Civilization One: The World is Not as You Thought it Was
Page 14
Continuing our investigation of measurement used by other ancient cultures we next turned away from India and back to Europe. There was once a Castilian Spanish unit of measurement known as the ‘vara’, which also became popular in Spanish Central America. The vara is generally considered to be equal to 83.5905 centimetres,5 making it about 0.75 per cent larger than the Megalithic Yard.
There are Megalithic structures in Castile but Alexander Thom did not survey them, so we do not know whether the Megalithic Yard was employed there. Old Castile was originally a province of the kingdom of Leon with Burgos as its capital. Today it is central and northern Spain, traditionally divided into Old Castile and New Castile, and now split into Castile-La Mancha and Castile-Leon. It does seem possible that this region could have retained a unit from prehistory but the Spanish vara cannot be confidently considered more than a coincidence without further corroboration, but the strong possibility of a connection remains.
We looked next to the Far East and found that the oldest Japanese measure was known as the ‘shaku’, which is believed to have been imported from China more than 1,000 years ago. At 30.30 centimetres this unit is almost indistinguishable from a Minoan foot, which is just 0.6 millimetres larger. It follows therefore that 366 Megalithic Yards are almost the same as 1,000 Japanese shaku, with a fit accuracy of 99.8 per cent. Connection or coincidence? It could be either, so we decided not to develop this area of investigation unless something new occurred to strengthen the possibility of a connection. The only relatonships with the Megalithic builders of the British Isles and other cultures that could be described as conclusive are with the Minoans, the Sumerians and now the Harappan culture.
The next civilization we turned to is the most famous of them all – Ancient Egypt. The Ancient Egyptians have long fired the imagination because they left such stunning artefacts behind them – both in terms of scale and beauty. They began their development just on our side of the Great Wall of History and they appeared to blossom from nowhere. There are many pyramids in Egypt but the three splendid ones on the Giza Plateau are by far the most famous, along with the mysterious Sphinx, which sits nearby on the sands of the desert. The largest of the three pyramids is associated with King Khufu and has an estimated volume of some 2.6 million cubic metres. It is believed that 2.5 million blocks of stone, each weighing an average of 2.5 tonnes, were used to build it. Each side of this pyramid is approximately 230 metres long and its height is about 146 metres.

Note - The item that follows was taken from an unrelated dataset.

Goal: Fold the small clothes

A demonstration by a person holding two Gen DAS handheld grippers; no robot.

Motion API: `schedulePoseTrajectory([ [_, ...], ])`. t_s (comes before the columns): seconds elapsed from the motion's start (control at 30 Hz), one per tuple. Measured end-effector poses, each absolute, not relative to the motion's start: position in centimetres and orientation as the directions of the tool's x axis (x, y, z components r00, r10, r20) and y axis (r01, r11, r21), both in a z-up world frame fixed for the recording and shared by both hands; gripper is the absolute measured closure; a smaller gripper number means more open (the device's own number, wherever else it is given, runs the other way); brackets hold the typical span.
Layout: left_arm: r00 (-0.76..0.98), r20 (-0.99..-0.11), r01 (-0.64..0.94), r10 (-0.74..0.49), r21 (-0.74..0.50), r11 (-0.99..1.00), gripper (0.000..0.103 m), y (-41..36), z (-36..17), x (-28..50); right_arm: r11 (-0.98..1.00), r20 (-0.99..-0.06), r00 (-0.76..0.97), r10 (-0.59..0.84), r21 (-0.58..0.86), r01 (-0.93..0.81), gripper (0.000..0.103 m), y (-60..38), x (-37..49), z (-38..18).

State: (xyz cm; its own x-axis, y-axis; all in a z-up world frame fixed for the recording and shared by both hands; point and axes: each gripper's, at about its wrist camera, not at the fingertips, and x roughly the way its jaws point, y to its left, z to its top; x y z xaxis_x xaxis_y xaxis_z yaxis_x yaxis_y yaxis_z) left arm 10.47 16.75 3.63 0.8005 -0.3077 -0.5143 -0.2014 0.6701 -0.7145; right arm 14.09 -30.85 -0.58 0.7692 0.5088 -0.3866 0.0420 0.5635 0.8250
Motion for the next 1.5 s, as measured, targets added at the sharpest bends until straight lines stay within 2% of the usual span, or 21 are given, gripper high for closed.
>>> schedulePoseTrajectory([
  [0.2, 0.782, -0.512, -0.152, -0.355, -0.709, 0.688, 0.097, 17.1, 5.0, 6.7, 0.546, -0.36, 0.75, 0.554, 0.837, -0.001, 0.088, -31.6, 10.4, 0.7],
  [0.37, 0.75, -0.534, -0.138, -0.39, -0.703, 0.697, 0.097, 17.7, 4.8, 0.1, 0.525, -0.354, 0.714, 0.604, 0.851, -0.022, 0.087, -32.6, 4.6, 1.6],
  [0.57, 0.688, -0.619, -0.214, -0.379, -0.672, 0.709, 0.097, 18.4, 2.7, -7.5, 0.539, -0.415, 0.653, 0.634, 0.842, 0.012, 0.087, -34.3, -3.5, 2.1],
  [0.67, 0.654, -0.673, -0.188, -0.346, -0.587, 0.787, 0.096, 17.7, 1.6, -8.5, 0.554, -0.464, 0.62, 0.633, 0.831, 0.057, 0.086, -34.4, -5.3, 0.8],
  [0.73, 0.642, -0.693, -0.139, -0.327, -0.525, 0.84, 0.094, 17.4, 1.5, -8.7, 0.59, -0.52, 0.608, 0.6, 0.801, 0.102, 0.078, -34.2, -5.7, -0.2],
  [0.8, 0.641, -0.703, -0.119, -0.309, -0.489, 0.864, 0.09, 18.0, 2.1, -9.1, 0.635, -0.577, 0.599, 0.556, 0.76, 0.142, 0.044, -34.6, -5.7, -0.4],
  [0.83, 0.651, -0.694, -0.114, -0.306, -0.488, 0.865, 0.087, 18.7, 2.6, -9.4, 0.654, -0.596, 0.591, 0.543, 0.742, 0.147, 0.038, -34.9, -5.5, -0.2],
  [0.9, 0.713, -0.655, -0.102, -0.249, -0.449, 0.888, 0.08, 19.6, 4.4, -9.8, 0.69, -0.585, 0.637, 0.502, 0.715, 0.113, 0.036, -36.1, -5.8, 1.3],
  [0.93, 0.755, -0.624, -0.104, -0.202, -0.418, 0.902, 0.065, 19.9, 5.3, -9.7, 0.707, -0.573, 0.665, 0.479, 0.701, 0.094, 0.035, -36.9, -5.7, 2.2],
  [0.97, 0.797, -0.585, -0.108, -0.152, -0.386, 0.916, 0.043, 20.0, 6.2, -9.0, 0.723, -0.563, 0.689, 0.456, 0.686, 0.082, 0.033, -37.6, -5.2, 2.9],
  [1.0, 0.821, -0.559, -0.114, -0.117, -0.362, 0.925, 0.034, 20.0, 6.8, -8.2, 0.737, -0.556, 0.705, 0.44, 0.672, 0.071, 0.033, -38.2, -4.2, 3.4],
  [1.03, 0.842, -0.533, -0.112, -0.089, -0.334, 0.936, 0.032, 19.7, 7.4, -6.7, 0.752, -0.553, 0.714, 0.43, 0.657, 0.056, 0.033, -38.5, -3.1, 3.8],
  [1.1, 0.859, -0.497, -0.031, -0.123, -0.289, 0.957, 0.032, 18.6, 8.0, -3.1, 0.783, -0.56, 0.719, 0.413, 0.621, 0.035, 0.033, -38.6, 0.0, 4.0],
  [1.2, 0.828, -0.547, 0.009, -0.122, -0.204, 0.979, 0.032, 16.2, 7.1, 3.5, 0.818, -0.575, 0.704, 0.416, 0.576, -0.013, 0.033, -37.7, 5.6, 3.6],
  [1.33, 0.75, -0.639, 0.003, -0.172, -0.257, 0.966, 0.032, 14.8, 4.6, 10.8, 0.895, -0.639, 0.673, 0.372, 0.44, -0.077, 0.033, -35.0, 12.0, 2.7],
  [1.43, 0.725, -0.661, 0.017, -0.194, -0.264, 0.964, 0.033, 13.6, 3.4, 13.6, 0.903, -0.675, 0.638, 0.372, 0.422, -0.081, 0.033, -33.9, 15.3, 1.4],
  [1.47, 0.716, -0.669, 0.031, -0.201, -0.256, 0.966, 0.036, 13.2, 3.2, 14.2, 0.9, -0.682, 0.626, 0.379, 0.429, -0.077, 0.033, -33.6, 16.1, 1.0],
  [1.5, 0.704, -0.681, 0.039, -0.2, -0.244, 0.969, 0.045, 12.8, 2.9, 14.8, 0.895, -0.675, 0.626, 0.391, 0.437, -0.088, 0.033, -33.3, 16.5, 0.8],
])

Unquestionably, these 4,300-year-old structures represent an almost superhuman feat of engineering and this obvious skill has caused many people to wonder if such buildings were more than grand burial mounds.
It is universally agreed that Egyptians were good practical astronomers. It has been suggested that some of the mysterious ‘shafts’ deliberately built into the sides of the Khufu pyramid were specifically angled to cosmological events. If this were the case, it undoubtedly had a religious meaning, because the Egyptians were obsessed with death and the afterlife.
Ancient and modern mathematics
It might be thought that people who could build on such a colossal scale would also be excellent mathematicians and this is true, though only up to a point. Most experts agree that Egyptian expertise with mathematics dealt mainly with the practical aspects of life and did not veer much, or often, into the area of theory (which would become so important to the Ancient Greeks). The Egyptians had a form of geometry, knew how to make right angles and appear to have followed broadly similar principles to their contemporaries, the Sumerians, though without some of the flair exhibited by the mathematicians of Mesopotamia.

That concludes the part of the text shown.